• _What is needed_:
Pull every line that includes the word "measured" out of the data below and copy it.
(Stored data begins)
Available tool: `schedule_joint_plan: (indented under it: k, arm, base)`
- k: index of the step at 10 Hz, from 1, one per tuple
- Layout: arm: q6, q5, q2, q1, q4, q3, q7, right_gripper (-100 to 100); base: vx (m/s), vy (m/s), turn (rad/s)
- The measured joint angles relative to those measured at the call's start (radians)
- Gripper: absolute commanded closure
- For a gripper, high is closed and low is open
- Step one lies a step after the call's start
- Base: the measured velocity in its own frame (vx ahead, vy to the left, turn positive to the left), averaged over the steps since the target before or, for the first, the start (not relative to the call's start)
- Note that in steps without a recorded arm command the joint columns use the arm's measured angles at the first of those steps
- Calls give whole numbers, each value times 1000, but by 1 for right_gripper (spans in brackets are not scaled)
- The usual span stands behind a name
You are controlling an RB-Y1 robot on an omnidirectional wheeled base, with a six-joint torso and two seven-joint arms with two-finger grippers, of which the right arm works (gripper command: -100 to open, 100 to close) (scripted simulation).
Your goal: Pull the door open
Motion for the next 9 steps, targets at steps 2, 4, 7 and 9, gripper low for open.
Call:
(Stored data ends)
• _Output of the task_:
- The measured joint angles relative to those measured at the call's start (radians)
- Base: the measured velocity in its own frame (vx ahead, vy to the left, turn positive to the left), averaged over the steps since the target before or, for the first, the start (not relative to the call's start)
- Note that in steps without a recorded arm command the joint columns use the arm's measured angles at the first of those steps

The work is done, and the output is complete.